* [The task]: Beneath this line are the data; copy exactly the part of them that opens with the line containing "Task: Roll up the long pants" and closes with the line containing "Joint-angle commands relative", and only that part.

* [Provided records]:
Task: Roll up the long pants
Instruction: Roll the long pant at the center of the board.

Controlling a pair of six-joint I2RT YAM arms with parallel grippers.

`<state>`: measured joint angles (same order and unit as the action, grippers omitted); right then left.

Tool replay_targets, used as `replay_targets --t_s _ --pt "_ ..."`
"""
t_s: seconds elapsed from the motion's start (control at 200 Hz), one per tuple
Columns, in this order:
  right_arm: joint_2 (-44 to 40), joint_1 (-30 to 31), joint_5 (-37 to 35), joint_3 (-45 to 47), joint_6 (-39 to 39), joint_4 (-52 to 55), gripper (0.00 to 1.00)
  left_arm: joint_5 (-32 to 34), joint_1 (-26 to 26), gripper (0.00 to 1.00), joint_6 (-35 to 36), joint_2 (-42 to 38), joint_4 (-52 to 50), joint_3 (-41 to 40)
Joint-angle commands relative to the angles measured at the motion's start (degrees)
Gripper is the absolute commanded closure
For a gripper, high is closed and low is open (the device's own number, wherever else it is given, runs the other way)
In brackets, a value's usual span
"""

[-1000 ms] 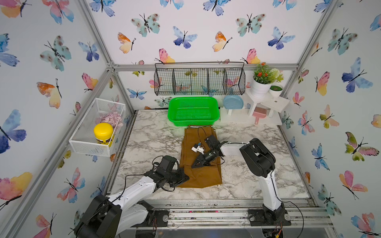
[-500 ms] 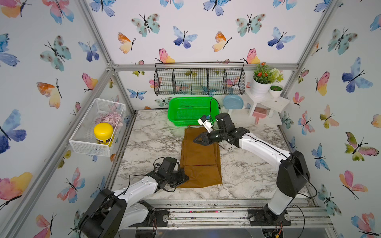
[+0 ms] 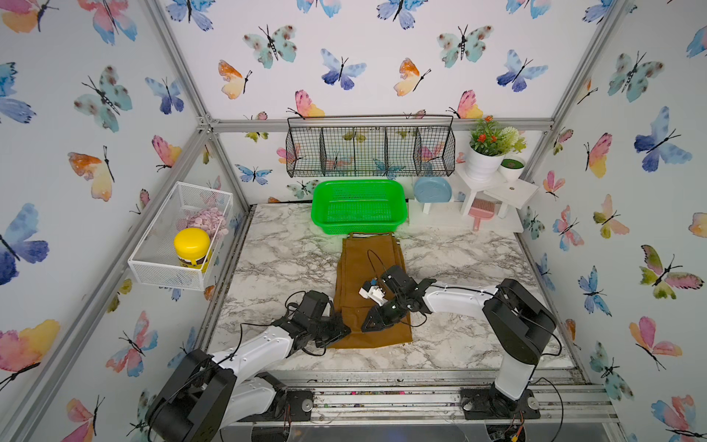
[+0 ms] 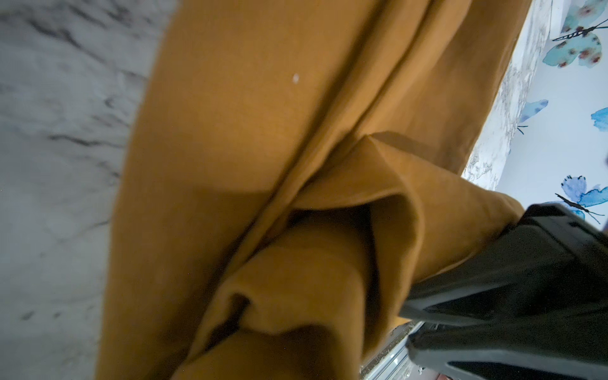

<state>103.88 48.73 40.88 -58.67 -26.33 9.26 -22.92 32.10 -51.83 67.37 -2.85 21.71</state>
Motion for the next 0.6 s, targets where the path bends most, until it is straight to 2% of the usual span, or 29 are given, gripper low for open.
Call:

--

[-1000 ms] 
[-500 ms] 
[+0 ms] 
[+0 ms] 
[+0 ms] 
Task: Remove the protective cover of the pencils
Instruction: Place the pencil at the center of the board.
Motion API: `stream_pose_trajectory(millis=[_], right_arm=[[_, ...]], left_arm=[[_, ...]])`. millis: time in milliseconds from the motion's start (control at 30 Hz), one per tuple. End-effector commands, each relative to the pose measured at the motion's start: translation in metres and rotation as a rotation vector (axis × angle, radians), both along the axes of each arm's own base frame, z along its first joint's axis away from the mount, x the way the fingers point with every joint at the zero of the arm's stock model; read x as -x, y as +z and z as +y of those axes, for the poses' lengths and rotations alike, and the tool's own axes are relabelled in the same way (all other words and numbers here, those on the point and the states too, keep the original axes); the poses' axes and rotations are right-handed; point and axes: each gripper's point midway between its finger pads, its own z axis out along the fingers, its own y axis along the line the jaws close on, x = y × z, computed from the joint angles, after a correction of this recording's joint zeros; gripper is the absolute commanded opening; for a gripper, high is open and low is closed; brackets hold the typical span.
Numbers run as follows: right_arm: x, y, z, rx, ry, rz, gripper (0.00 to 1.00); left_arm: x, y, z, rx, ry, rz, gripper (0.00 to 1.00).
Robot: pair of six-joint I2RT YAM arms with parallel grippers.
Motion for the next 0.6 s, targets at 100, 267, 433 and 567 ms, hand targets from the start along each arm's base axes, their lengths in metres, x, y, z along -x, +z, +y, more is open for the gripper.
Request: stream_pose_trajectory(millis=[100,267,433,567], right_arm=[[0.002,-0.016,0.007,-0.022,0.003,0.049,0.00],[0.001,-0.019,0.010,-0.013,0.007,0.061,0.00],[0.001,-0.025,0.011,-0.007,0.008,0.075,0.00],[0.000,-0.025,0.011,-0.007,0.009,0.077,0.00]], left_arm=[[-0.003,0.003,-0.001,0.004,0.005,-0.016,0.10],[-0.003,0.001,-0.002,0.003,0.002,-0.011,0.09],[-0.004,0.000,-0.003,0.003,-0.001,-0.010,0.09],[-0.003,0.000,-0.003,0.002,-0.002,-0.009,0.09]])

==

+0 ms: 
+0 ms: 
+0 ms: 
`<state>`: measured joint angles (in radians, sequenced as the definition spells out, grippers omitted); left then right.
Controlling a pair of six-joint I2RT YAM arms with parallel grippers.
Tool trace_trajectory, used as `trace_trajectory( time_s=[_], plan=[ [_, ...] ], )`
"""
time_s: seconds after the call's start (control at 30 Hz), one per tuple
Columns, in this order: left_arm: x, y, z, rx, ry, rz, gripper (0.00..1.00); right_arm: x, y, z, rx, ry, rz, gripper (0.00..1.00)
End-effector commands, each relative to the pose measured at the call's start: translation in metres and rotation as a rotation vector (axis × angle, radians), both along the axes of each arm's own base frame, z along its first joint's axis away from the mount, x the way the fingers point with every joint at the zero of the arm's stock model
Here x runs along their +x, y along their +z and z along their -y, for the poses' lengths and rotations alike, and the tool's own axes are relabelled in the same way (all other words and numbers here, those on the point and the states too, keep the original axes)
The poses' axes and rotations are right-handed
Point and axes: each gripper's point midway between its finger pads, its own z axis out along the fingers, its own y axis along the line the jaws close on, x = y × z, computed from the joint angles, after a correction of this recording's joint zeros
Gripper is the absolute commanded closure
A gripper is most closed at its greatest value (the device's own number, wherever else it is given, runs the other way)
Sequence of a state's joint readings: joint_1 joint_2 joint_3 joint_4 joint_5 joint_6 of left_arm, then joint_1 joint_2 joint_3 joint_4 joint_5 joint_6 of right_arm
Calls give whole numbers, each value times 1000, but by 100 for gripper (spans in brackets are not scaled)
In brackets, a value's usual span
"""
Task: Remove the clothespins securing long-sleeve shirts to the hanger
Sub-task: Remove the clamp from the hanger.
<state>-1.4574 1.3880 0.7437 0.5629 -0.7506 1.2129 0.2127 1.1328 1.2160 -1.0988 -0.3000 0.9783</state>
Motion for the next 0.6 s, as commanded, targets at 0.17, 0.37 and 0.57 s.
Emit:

* [Reply]:
Task: Roll up the long pants
Instruction: Roll the long pant at the center of the board.

Controlling a pair of six-joint I2RT YAM arms with parallel grippers.

`<state>`: measured joint angles (same order and unit as the action, grippers omitted); right then left.

Tool replay_targets, used as `replay_targets --t_s _ --pt "_ ..."`
"""
t_s: seconds elapsed from the motion's start (control at 200 Hz), one per tuple
Columns, in this order:
  right_arm: joint_2 (-44 to 40), joint_1 (-30 to 31), joint_5 (-37 to 35), joint_3 (-45 to 47), joint_6 (-39 to 39), joint_4 (-52 to 55), gripper (0.00 to 1.00)
  left_arm: joint_5 (-32 to 34), joint_1 (-26 to 26), gripper (0.00 to 1.00), joint_6 (-35 to 36), joint_2 (-42 to 38), joint_4 (-52 to 50), joint_3 (-41 to 40)
Joint-angle commands relative to the angles measured at the motion's start (degrees)

A complete answer has now been given to the exercise.